7 de março de 2015

A greve está forte. Podemos avançar mais! Todas (os) à Assembléia dia 9/3!



Derrotamos os deputados, emparedamos Richa, é hora de derrotar o Judiciário!

PSTU Paraná


Os servidores do estado estão enfrentando nesta greve os três poderes do chamado “estado de direito democrático”. Já impuseram, pela organização e mobilização, uma derrota ao legislativo, emparedaram o executivo e agora terão que travar uma luta contra o alto escalão do judiciário, que infelizmente está do lado do governador caloteiro.
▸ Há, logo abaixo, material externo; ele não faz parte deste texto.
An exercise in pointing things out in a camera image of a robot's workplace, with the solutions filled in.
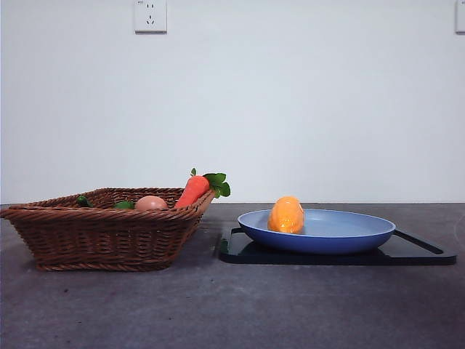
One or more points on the yellow-orange corn cob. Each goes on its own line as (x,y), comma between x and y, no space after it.
(286,216)

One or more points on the round blue plate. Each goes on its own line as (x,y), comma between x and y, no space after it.
(338,232)

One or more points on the brown wicker basket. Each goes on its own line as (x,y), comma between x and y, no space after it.
(101,240)

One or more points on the orange carrot with green leaves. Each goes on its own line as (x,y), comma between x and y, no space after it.
(194,191)

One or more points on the brown egg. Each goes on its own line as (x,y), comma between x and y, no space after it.
(152,203)

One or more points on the green cucumber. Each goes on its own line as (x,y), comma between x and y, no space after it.
(124,205)

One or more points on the small dark green vegetable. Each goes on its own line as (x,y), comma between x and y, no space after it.
(84,201)

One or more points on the black rectangular tray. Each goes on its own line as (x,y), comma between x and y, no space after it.
(417,254)

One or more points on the white wall power outlet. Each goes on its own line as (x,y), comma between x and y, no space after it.
(150,22)

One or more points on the white wall switch plate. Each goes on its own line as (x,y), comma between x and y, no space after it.
(460,18)

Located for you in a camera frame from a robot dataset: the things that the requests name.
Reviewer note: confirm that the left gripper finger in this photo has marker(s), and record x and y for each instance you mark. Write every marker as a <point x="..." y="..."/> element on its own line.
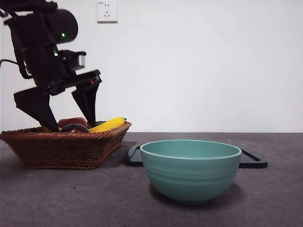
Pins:
<point x="88" y="101"/>
<point x="35" y="101"/>

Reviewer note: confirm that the dark red plum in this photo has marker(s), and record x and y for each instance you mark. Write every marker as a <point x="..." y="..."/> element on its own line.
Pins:
<point x="75" y="129"/>

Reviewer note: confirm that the teal ribbed bowl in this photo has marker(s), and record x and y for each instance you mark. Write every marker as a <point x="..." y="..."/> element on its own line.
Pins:
<point x="191" y="179"/>

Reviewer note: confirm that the red apple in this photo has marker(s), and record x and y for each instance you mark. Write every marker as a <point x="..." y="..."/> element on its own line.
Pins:
<point x="71" y="121"/>

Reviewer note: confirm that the yellow banana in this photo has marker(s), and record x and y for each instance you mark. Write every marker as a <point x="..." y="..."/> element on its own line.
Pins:
<point x="111" y="124"/>

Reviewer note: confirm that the brown wicker basket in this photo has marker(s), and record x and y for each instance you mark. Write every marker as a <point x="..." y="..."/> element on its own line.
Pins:
<point x="61" y="151"/>

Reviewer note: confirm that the black rectangular tray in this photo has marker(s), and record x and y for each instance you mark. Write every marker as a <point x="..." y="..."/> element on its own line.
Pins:
<point x="253" y="163"/>

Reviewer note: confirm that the white wall socket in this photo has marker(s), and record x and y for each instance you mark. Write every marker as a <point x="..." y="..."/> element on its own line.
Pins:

Algumas horas depois de 25 mil educadores decidirem seguir em greve por unanimidade, de forma absurda, o desembargador do Tribunal de Justiça do Paraná - Luiz Mateus de Lima - assinou despacho considerando a greve abusiva. Decretou o retorno imediato às aulas sob pena de R$ 20 mil por dia à APP-Sindicato, e autorizou o uso de força policial.

Segundo o magistrado,

“A permanência do estado grevista (…) é extremamente prejudicial a milhares de estudantes (…) e afetará também o calendário escolar, pois ainda que haja a reposição de tal carga horária no futuro, é inegável o prejuízo quanto aos conteúdos disciplinados, uma vez que não serão ministrados com a mesma qualidade do que se fossem no período regulamentar”
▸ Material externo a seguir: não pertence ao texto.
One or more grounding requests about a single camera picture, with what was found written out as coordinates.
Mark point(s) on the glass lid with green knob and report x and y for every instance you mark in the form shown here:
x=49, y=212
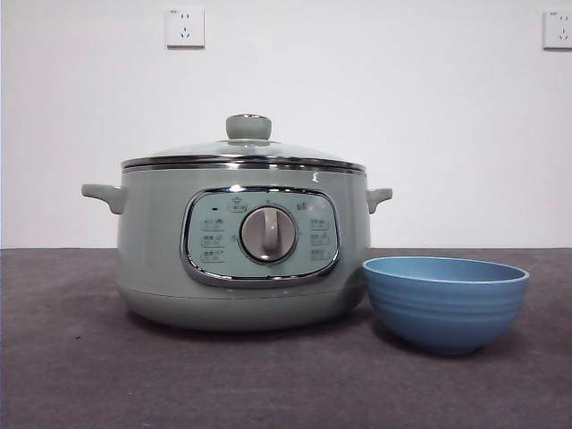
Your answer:
x=248, y=127

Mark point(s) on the pale green electric steamer pot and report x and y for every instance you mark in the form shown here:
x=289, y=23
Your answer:
x=152, y=250

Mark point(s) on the blue ribbed bowl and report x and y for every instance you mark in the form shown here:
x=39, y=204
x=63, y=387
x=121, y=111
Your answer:
x=444, y=308

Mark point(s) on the white wall socket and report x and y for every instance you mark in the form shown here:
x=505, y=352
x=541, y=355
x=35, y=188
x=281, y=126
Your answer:
x=185, y=27
x=558, y=29

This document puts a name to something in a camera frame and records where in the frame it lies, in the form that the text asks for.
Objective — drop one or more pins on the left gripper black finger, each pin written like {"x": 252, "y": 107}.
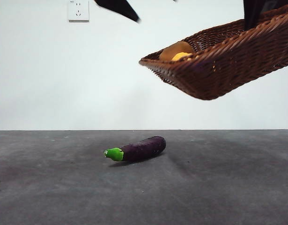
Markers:
{"x": 121, "y": 9}

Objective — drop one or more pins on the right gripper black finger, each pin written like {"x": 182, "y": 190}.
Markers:
{"x": 275, "y": 4}
{"x": 251, "y": 14}

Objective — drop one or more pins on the brown wicker basket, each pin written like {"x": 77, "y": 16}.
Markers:
{"x": 228, "y": 70}

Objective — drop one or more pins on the brown potato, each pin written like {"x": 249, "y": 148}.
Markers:
{"x": 175, "y": 50}

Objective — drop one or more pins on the yellow corn cob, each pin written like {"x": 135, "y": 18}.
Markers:
{"x": 181, "y": 57}

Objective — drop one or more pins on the purple eggplant with green stem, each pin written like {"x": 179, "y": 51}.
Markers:
{"x": 143, "y": 148}

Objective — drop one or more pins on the white wall socket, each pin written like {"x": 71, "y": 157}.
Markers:
{"x": 79, "y": 10}
Ora essa, são os servidores os responsáveis pelo caos nas escolas?

 Essa sentença caberia bem para descrever o caos na escola, de responsabilidade do governador. Ele é o verdadeiro responsável pelos “prejuízos” aos alunos e das famílias. A greve é parte da luta para evitar que a situação que já estava caótica, se aprofunde ainda mais. As dezenas de milhares de demissões, o acúmulo absurdo de alunos nas salas de aulas, os ataques aos salários e direitos e as péssimas condições de trabalho são de responsabilidade do governador. Isso sim é um abuso contra os serviços públicos.

Já dizíamos em nota anterior:

“Enquanto juízes, desembargadores, conselheiros, auditores continuarem ganhando salários próximos a 25.000,00, auxílio moradia de 4.400,00, auxílio paletó e uma série de outros privilégios, nada mudará na justiça a favor dos trabalhadores. A democracia da burguesia, através de seus governos e parlamentares, banca boa vida a estes magistrados, para que atuem defendendo seus interesses.”
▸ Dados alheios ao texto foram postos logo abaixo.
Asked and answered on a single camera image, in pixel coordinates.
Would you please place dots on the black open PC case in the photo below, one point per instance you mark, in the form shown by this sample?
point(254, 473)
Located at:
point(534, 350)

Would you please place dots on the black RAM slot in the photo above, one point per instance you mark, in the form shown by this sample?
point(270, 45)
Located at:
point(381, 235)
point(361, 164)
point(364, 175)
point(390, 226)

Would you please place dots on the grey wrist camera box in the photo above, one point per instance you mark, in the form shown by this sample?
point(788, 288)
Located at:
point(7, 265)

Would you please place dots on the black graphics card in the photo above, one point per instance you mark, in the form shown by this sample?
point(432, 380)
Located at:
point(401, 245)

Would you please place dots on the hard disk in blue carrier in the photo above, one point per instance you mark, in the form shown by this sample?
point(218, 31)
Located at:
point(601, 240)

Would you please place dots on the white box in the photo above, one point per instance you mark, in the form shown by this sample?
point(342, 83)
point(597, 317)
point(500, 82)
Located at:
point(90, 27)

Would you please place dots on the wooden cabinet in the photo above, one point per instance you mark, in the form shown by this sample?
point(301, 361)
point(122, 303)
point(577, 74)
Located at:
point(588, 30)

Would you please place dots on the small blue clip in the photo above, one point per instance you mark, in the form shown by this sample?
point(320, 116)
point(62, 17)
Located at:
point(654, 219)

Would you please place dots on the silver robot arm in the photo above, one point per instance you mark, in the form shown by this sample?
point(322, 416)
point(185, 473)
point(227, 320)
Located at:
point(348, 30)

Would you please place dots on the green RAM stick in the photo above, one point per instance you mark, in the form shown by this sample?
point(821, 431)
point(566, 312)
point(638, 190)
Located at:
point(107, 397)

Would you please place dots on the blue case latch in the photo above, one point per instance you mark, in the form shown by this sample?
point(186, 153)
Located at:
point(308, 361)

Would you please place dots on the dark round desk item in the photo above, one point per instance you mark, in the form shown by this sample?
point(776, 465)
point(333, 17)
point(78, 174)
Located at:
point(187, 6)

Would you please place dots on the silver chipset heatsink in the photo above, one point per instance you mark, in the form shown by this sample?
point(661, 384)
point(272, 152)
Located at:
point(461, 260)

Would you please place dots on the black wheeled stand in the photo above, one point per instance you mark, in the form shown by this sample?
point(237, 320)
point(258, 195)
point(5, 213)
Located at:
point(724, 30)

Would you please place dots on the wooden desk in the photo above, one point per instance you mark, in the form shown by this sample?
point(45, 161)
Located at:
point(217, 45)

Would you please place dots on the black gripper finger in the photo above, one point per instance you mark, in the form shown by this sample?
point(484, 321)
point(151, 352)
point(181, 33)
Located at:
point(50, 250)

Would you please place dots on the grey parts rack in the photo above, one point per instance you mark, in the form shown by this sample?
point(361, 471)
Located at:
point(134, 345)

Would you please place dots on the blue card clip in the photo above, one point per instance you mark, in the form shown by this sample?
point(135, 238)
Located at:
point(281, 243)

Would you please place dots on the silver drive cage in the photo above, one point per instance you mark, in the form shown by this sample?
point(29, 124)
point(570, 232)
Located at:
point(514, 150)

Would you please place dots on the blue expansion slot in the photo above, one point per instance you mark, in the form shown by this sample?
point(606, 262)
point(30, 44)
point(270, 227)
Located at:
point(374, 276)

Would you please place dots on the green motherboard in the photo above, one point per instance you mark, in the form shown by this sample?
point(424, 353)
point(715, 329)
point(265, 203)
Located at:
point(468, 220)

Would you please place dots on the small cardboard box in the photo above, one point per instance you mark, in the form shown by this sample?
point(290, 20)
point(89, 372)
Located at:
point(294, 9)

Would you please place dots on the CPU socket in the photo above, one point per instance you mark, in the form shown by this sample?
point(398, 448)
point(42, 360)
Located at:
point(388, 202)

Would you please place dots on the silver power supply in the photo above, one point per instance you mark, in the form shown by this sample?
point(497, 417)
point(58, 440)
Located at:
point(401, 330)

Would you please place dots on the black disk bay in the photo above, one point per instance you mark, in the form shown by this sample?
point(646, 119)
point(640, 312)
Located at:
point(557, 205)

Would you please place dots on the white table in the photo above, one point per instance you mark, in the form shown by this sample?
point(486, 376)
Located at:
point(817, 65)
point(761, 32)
Envolver a população na greve e construir um dia de paralisação estadual

É fato notório o apoio popular à greve. Enquanto os trabalhadores da educação marchavam na passeata, muitos trabalhadores e pequenos empresários acenavam de suas janelas nos prédios e comércio numa demonstração de solidariedade com a luta. As pessoas querem ajudar, gostaria de participar e muitas vezes não sabem como.

Portanto, é necessário que o Comando de Greve e o Conselho, que se reunirão neste domingo, apontem para iniciativas que envolvam as famílias, pais e mães de alunos, população em geral, nesta batalha. É fundamental a produção de adesivos e cartazes para que colem em seus carros, comércios, nos portões e muros de suas casas, etc.

É importante que o Comando de Greve peça apoio humano e financeiro à população. A multa é de 20 mil reais por dia, e pode aumentar a cada semana. Através de um panfleto e uma conta corrente podemos organizar “piquetes de pedido de apoio” em todas as cidades do estado, aproveitando o momento para colar adesivos e distribuir cartazes.

Combinado com isso, se faz necessário também que o Comando de Greve faça um chamado as Centrais Sindicais, sindicatos e movimentos populares, para construção de um dia estadual de paralisação. Neste dia, cada categoria poderia unir suas pautas específicas com a necessidade de solidariedade aos servidores, contra a criminalização da greve da educação e exigindo que Beto Richa tire suas mãos da previdência.

Temos certeza que os demais trabalhadores, sejam do setor público ou privado, teriam uma imensa  satisfação e disposição em paralisar seus locais de trabalho em apoio a luta de seus professores e demais servidores do estado.

NÃO A CRIMINALIZAÇÃO DOS LUTADORES!

BETO RICHA, TIRE SUAS MÃOS DE NOSSAS APOSENTADORIAS!

TODA SOLIDARIEDADE A JUSTA LUTA DOS SERVIDORES!

OS TRABALHADORES NÃO PODEM PAGAR PELA CRISE DOS RICOS!